> [Task statement]
Would you please return the lines of the material that contain the word "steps"?

> [Task input]
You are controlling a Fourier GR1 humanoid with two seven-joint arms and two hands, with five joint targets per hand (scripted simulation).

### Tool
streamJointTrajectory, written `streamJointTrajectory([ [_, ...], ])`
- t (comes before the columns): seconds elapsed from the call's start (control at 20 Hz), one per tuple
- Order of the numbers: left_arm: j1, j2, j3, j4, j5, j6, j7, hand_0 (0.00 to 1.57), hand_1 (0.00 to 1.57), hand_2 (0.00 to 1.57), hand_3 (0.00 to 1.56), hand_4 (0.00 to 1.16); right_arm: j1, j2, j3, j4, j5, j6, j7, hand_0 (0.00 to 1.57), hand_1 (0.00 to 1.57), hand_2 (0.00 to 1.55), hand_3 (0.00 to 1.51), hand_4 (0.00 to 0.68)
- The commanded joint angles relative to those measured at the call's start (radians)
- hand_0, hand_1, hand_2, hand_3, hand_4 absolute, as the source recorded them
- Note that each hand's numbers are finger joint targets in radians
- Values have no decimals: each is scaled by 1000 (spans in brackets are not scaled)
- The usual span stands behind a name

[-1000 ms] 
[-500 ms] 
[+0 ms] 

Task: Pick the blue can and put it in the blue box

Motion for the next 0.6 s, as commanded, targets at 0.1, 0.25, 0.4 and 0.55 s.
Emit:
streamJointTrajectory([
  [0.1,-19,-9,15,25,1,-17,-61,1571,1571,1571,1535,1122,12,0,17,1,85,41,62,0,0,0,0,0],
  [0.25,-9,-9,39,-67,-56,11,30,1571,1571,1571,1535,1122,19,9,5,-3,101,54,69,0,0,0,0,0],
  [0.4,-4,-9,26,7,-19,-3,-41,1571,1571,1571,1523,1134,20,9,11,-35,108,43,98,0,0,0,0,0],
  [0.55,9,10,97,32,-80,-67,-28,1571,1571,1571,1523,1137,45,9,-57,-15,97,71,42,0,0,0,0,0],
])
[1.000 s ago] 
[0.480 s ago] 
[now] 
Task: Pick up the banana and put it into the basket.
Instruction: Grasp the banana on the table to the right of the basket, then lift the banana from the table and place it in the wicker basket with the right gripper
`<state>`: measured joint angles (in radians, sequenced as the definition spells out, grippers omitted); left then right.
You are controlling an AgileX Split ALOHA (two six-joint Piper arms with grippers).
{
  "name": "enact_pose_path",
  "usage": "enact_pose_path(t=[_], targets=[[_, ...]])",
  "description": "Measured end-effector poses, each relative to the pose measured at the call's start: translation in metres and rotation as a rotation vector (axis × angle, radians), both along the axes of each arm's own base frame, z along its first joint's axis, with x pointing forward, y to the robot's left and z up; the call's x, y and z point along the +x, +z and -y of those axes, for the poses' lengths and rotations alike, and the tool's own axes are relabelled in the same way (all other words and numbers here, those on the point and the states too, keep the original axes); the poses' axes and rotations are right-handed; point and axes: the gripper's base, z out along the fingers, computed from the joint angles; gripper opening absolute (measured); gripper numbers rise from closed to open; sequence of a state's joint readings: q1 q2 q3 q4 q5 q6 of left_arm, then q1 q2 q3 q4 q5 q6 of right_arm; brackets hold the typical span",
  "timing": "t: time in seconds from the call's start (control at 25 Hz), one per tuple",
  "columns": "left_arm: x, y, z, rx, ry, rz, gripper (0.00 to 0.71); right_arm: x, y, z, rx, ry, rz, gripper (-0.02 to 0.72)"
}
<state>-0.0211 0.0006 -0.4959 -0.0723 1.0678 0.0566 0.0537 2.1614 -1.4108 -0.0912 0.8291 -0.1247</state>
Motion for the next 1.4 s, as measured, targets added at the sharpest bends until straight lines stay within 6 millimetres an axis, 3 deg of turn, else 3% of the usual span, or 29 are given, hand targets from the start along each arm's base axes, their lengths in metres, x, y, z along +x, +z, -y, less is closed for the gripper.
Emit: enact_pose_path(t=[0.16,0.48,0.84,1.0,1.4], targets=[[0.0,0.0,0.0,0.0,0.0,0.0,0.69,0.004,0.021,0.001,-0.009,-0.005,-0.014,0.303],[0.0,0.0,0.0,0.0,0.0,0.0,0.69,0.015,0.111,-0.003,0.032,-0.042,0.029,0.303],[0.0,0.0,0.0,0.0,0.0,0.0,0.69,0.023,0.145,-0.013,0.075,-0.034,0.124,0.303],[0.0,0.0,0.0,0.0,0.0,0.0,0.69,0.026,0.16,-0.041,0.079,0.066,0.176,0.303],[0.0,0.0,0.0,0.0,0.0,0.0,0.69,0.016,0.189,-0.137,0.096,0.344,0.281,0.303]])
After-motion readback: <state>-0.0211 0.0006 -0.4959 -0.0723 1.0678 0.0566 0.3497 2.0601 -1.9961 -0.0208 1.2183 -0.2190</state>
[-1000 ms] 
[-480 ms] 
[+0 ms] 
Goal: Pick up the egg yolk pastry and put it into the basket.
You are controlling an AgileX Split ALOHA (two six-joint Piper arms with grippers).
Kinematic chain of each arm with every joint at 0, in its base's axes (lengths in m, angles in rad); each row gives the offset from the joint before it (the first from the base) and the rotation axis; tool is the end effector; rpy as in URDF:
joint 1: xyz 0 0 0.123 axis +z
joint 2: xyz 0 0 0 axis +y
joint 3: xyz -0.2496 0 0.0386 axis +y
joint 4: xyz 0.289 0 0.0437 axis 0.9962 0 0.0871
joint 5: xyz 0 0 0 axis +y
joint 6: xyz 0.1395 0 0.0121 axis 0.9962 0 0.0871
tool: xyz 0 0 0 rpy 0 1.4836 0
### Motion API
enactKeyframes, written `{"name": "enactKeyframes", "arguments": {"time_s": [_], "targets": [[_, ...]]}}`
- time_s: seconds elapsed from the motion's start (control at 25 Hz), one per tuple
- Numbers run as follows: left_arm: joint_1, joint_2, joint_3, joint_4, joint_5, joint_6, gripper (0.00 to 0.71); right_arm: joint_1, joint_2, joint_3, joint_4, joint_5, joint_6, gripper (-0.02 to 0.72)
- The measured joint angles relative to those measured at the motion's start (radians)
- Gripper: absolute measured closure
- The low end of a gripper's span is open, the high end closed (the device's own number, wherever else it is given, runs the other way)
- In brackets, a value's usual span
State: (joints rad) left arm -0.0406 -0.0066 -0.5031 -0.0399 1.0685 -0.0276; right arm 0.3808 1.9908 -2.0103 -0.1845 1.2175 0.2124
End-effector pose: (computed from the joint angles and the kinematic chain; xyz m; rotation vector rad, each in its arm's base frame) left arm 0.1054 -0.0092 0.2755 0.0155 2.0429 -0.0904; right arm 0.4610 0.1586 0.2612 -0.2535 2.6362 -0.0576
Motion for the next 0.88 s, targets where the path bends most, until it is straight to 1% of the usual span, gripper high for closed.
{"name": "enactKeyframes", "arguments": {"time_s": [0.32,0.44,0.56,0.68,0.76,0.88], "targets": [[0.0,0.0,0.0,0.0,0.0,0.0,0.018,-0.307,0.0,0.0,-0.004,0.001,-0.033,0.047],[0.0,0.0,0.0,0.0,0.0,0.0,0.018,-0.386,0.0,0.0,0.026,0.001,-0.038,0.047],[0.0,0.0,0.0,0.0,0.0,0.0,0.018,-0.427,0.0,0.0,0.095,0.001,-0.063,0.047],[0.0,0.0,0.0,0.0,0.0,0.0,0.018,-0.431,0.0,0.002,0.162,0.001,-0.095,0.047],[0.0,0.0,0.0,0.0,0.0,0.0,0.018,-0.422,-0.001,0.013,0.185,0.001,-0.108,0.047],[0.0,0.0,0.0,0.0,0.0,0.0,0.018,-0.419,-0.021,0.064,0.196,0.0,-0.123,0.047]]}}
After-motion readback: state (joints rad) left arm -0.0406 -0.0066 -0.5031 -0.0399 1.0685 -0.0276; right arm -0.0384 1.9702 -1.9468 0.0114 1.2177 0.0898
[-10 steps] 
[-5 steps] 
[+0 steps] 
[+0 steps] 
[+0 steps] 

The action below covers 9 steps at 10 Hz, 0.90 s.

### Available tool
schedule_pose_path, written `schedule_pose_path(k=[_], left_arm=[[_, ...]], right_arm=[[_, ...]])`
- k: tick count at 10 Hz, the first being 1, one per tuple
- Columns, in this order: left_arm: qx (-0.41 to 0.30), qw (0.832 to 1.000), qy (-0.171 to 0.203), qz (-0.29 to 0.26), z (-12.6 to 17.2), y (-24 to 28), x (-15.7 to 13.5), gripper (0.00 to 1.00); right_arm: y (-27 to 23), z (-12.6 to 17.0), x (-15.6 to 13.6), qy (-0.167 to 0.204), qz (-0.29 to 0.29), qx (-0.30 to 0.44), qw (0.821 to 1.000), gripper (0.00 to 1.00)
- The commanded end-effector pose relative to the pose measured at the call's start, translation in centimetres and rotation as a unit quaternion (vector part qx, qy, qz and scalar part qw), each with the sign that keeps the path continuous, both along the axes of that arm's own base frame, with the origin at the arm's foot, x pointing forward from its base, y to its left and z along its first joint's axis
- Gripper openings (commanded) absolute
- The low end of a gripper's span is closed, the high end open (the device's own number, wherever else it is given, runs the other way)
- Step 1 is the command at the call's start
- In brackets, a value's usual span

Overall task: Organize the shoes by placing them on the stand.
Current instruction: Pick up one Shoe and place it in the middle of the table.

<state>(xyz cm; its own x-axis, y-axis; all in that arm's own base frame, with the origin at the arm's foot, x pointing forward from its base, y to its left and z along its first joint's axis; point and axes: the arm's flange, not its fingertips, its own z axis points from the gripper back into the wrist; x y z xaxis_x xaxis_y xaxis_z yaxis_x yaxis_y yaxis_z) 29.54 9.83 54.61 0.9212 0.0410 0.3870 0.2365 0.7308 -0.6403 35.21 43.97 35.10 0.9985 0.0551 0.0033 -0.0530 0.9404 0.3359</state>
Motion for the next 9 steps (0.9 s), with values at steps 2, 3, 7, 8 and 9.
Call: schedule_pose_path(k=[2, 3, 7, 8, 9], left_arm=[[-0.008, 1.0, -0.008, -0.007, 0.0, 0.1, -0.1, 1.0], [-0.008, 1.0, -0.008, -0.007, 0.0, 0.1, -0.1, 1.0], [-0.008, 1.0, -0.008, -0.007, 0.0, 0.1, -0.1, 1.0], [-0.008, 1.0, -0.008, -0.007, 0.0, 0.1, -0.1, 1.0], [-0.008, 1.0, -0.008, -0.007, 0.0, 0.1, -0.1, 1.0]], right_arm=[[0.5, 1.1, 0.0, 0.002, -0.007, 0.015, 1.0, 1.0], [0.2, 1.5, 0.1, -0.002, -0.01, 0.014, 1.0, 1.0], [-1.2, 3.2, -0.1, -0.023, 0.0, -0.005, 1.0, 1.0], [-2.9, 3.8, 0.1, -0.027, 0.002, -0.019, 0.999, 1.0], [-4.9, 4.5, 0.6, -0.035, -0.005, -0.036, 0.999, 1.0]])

> [Result of the task]
[-10 steps] 
[-5 steps] 
[+0 steps] 
[+0 steps] 
[+0 steps] 
The action below covers 9 steps at 10 Hz, 0.90 s.
Motion for the next 9 steps (0.9 s), with values at steps 2, 3, 7, 8 and 9.

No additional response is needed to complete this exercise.